=== Problem statement ===
Do not include the pictures; repeat the rest of the data exactly.

=== Begin Enclosure ===

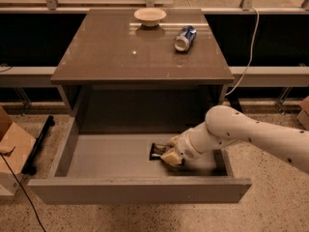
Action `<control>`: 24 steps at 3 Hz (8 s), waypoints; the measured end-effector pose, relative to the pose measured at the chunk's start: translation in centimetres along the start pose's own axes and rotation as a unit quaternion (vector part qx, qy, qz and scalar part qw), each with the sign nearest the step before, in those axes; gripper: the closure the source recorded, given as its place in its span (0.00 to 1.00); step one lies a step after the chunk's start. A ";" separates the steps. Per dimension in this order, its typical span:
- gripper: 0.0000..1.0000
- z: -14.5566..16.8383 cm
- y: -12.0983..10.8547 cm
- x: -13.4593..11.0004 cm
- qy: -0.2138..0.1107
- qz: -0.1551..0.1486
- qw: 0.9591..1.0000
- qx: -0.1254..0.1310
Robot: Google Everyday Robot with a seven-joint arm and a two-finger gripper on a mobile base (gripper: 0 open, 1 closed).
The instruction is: Pick rxbar chocolate from top drawer and place on counter
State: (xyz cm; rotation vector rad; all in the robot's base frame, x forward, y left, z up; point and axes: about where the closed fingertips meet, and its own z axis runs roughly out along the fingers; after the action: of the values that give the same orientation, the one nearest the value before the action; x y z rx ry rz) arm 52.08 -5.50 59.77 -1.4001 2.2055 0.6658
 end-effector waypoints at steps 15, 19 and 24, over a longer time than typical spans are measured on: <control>1.00 -4.3 2.1 -6.3 -0.031 -0.078 0.996 0.019; 1.00 -13.3 0.6 -16.2 -0.057 -0.137 0.988 0.044; 0.73 -19.4 -14.3 -25.9 -0.157 -0.144 0.963 0.165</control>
Offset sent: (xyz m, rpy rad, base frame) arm 0.0000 0.0000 0.0000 0.0000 0.0000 0.0000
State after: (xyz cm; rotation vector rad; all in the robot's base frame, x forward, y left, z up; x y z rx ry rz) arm 73.13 -4.44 88.21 -1.3034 1.7270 0.3650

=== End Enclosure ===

=== Task solution ===
Action `<control>`: 24 steps at 3 Hz (8 s), waypoints; the measured end-effector pose, relative to the pose measured at the chunk's start: translation in centimetres along the start pose's own axes and rotation as a unit quaternion (vector part qx, qy, qz and scalar part qw), each with the sign nearest the step before, in those axes; gripper: the closure the source recorded, given as its place in its span (0.00 to 1.00); step one lies a step after the chunk's start. A ";" separates the steps. Per dimension in this order, its typical span:
- gripper: 0.0000..1.0000
- z: -14.5566..16.8383 cm
- y: -12.0983..10.8547 cm
- x: -13.4593..11.0004 cm
- qy: -0.2138..0.1107
- qz: -0.1551..0.1486
- qw: 0.9591..1.0000
- qx: -0.1254..0.1310
Robot: Google Everyday Robot with a seven-joint arm and a two-finger gripper on a mobile base (gripper: 0 open, 1 closed).
The instruction is: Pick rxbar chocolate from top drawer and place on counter
State: (xyz cm; rotation vector rad; all in the robot's base frame, x forward, y left, z up; point and axes: about where the closed fingertips meet, and its own z axis runs roughly out along the fingers; after the action: of the values that give the same orientation, the one nearest the value before the action; x y z rx ry rz) arm 52.08 -5.50 59.77 -1.4001 2.2055 0.6658
 end-effector waypoints at steps 15, 19 and 24, over a longer time than typical spans are measured on: <control>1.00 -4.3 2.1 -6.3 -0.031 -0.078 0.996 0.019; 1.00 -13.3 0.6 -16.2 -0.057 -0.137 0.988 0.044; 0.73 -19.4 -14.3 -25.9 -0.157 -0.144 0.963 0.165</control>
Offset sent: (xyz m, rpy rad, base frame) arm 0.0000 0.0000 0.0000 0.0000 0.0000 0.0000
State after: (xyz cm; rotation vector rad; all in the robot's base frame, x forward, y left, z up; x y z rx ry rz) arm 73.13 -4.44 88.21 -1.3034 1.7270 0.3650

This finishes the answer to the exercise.